# Activity
Gather all lines with "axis" from the records.

# Dataset
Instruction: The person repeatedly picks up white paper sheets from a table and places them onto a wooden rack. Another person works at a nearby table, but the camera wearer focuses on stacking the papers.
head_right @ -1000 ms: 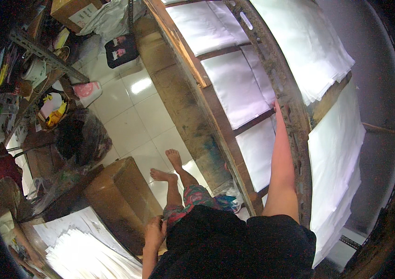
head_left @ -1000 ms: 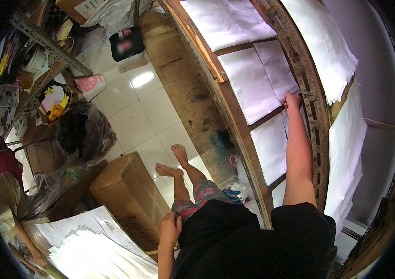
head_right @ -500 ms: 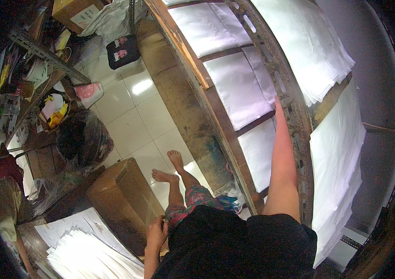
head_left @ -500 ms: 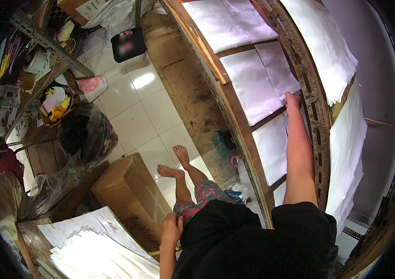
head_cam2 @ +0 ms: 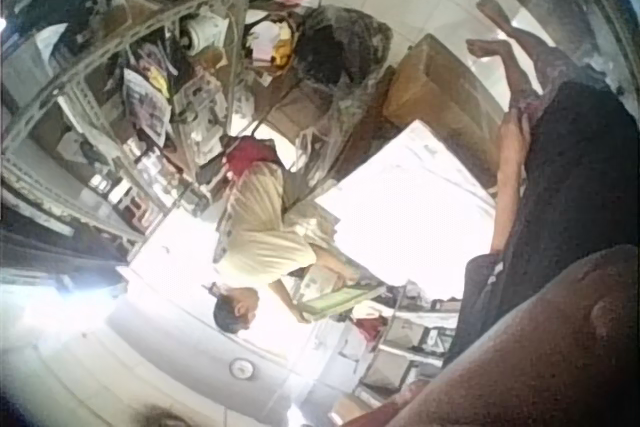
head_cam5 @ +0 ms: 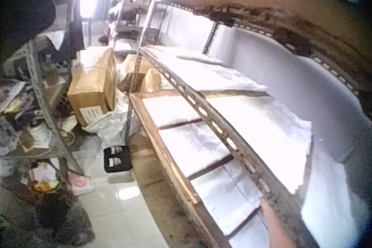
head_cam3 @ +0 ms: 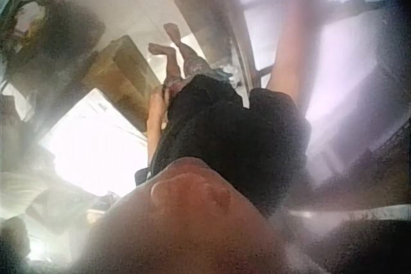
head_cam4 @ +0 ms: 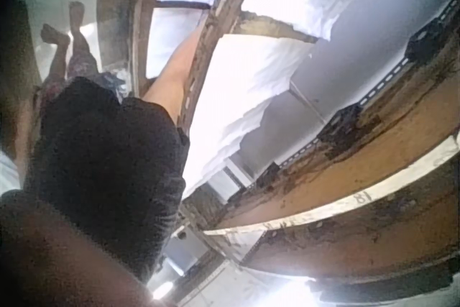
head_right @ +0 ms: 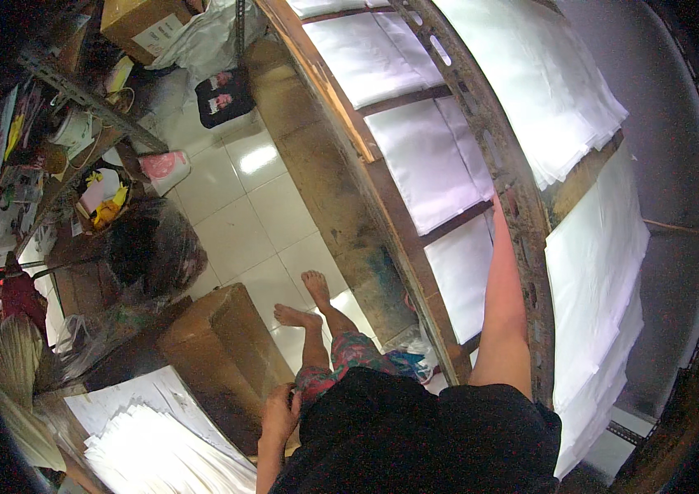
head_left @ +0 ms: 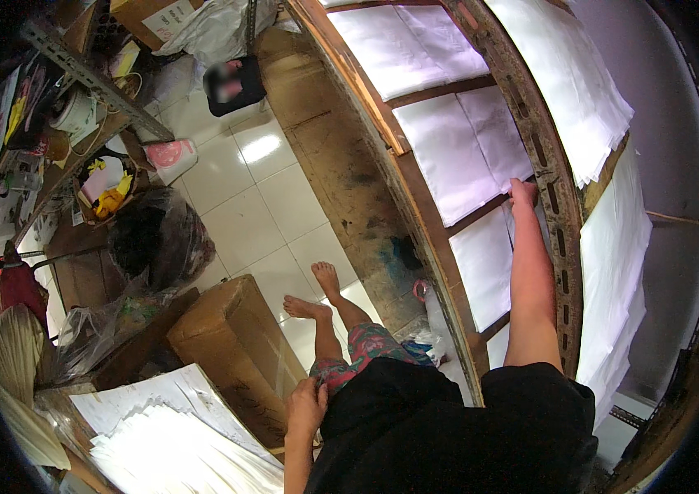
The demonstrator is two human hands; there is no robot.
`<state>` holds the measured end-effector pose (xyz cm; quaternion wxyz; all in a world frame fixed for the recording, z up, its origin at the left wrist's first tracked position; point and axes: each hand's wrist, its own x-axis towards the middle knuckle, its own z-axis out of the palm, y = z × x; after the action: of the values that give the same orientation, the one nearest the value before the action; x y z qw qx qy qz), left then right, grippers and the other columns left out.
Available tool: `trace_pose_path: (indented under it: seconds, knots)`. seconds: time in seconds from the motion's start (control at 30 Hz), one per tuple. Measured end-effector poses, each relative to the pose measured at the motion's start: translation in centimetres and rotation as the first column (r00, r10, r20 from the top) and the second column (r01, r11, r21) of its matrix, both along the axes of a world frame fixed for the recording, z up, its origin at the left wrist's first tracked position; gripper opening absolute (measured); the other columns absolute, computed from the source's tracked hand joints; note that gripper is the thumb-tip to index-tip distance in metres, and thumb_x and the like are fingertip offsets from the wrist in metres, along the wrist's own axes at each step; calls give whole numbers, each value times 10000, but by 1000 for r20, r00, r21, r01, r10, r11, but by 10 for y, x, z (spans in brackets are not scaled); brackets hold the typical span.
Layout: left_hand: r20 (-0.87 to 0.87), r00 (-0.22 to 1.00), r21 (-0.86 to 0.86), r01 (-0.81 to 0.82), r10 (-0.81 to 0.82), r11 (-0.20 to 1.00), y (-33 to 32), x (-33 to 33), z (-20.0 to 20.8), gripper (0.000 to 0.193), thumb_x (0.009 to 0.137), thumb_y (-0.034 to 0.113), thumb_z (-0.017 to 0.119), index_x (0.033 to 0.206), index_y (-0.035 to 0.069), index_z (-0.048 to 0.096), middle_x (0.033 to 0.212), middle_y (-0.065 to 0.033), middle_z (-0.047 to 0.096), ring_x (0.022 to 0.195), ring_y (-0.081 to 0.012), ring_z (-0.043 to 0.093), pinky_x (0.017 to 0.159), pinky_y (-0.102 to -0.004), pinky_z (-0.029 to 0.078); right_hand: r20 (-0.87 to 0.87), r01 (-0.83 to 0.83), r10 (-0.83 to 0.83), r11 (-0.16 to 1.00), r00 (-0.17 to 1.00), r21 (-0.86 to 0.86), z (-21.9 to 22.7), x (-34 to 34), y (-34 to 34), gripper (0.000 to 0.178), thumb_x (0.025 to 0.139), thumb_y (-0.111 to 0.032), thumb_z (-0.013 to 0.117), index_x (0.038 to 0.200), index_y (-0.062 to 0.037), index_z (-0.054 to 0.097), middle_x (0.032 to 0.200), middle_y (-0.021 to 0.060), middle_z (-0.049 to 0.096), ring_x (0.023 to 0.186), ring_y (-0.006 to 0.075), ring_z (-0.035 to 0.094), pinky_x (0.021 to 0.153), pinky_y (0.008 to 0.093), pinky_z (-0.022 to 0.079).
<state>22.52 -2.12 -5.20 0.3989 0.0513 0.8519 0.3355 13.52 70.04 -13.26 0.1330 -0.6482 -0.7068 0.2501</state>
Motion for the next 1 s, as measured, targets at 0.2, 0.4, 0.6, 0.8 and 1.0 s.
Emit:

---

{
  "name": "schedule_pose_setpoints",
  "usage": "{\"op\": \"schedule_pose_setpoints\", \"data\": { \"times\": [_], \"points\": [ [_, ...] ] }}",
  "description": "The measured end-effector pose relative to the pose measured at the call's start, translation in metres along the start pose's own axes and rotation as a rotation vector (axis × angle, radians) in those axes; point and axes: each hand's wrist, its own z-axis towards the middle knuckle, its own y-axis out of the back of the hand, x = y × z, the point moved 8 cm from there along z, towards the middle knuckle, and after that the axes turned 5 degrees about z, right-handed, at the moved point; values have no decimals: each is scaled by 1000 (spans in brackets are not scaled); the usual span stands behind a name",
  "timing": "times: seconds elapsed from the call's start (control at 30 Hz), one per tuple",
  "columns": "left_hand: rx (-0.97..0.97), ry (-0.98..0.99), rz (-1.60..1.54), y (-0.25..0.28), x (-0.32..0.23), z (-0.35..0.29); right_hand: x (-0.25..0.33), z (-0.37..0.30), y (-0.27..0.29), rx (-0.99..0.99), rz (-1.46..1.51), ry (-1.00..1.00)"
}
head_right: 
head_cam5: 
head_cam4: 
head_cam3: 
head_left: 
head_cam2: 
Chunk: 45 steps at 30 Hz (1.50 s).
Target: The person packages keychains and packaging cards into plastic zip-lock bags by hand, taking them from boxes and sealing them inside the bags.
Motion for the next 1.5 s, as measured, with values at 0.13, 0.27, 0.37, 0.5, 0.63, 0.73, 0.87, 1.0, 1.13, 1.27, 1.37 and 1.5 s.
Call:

# Completed task
`<state>` holds the measured end-effector pose (xyz cm; quaternion wxyz; all in a world frame fixed for the recording, z up, its origin at the left wrist's first tracked position; point and axes: each hand's wrist, its own x-axis towards the middle knuckle, its own z-axis out of the palm, y = z × x; after the action: of the values that give the same orientation, the one nearest the value before the action; x y z qw qx qy qz), left then right, grippers and the other columns left out.
  "description": "The measured end-effector pose relative to the pose measured at the call's start, translation in metres along the start pose's own axes and rotation as a rotation vector (axis × angle, radians) in those axes; point and axes: each hand's wrist, its own z-axis towards the middle knuckle, its own y-axis out of the back of the hand, x = y × z, the point moved 8 cm from there along z, towards the middle knuckle, and after that the axes turned 5 degrees about z, right-handed, at the moved point; values have no decimals: each is scaled by 1000 (spans in brackets are not scaled); the usual span stands behind a name",

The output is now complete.